Zikora, Chia’s best friend, has known love, but her boyfriend abandoned her when she became pregnant. After giving birth to a baby boy, the boyfriend refuses to respond to her calls. Her dream is to be married. She feels her life is not what it was supposed to be, and she can’t understand why other women were being given what she, too, deserved. As Chimamanda writes, ‘Zikora felt a bifurcation of self; two parts of her existing in parallel. At work she was meticulous, sceptical, reading everything twice and asking questions, but with men she blundered ahead, wanting to believe whatever she was told.’
Omelogor is Chia’s outspoken and, sometimes, domineering cousin. She cleverly, but not always honestly, works her way to the top echelons of Abuja’s banking community. She has a luxurious mansion, with colourful flowerbeds and her two SUV’s in the driveway. She entertains herself by writing a blog that has many subscribers. It is called ‘For Men Only’. Here is an example:
Dear men,
I understand that you don’t like abortion, but the best way to reduce abortion is to watch where your male bodily fluids go…
Remember, I’m on your side, dear men.
But she begins to question her dissolute lifestyle in Abuja before quitting her high-flying career to take up postgraduate studies on pornography in the States. Unsettled, she tries therapy. Perhaps we can say that her dream was to better know herself.

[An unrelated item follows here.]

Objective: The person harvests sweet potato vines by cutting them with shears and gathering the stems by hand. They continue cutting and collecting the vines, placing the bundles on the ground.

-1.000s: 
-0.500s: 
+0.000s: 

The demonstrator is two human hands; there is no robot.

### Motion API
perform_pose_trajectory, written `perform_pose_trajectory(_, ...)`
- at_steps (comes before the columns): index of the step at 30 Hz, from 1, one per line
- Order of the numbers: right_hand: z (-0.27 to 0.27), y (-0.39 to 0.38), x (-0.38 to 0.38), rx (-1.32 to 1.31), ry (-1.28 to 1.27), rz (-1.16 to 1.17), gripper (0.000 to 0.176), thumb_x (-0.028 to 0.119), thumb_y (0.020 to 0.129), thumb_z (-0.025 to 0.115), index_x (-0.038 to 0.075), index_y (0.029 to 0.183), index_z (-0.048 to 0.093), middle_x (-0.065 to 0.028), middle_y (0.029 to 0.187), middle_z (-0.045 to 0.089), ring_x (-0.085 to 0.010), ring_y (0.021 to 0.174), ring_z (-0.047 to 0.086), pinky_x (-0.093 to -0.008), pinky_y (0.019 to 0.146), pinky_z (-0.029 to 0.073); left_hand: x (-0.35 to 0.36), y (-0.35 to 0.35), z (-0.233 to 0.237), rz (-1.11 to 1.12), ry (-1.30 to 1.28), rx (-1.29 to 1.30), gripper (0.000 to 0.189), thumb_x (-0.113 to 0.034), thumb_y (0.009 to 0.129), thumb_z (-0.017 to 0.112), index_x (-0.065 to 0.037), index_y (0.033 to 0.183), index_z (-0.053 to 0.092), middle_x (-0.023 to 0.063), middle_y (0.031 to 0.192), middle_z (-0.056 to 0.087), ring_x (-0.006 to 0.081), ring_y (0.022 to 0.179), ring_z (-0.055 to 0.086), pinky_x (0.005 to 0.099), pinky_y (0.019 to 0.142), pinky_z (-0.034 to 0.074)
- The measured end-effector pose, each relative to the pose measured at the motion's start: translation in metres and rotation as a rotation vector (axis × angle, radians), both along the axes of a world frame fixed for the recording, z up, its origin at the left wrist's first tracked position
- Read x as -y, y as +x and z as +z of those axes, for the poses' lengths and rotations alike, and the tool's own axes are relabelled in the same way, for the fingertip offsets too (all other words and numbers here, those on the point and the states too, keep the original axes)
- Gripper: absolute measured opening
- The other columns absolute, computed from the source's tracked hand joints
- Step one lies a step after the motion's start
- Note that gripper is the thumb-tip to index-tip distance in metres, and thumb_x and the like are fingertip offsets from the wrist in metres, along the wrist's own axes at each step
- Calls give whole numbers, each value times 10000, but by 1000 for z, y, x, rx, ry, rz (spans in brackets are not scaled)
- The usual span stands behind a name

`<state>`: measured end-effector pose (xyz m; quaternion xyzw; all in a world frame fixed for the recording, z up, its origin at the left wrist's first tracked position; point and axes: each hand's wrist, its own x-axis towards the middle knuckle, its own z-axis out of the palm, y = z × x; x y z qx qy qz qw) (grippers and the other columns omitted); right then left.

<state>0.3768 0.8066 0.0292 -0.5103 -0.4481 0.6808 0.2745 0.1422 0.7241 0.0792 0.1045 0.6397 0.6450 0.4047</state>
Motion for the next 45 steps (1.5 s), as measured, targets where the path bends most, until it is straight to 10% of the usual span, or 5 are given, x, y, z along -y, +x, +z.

Kadiatou is happy raising her child in the States, until her dream is shattered by a vicious sexual assault in a locked hotel bedroom by a ‘big man’ – in both his political status as well as in his unyielding body. It is an incident that mirrors the case made in 2011 against Dominique Strauss-Kahn when he was Director of the International Monetary Fund. And it is an incident that becomes the dramatic centre of the novel. ‘Immigrants are desperate to raise children who think they have a right to dream,’ Omelogor thinks, while watching Kadiatou being insensitively interviewed on TV. ‘What she needs is an America that understands this.’ The case against the V.I.P is dropped because, as in many cases there, money does the more effective talking.
In her Author’s Note, Adichie explains why what happened to Nafissatou Diallo, the victim in the Straus-Khan case, so moved her. ‘With the case dropped, with lawyers publicly calling her a liar, with no court of law to vindicate her or not, she became, in my imagination, a symbol, a person failed by a country she trusted, her character mutilated by false stories in the press, the fabric of her life forever rent.’ By creating the similar story of Kadiatou, Adichie felt that she was ‘writing’ a wrong.
In Dream Count, Adichie is not afraid to write very openly about unpleasant and embarrassing things that women have experienced – about things that most novelists don’t get into. She writes about, for example, postpartum perineal tears, fears of breaking stitches when constipated, getting a rash from a lover’s beard. More importantly, she writes about the complexities and uncertainties of loving and being loved, of changing relationships with parents, of the need to have the support of friends, and, of course, the power of dreams, whether realised or frustrated.
I feel sure that this novel will appeal to women – not only African women in America – but all women across the world. I can imagine so many thinking ‘That’s me. I’ve been there, I’ve felt that’. As for men readers, I reckon we will have a deeper understanding and a stronger appreciation of what it means to be a woman.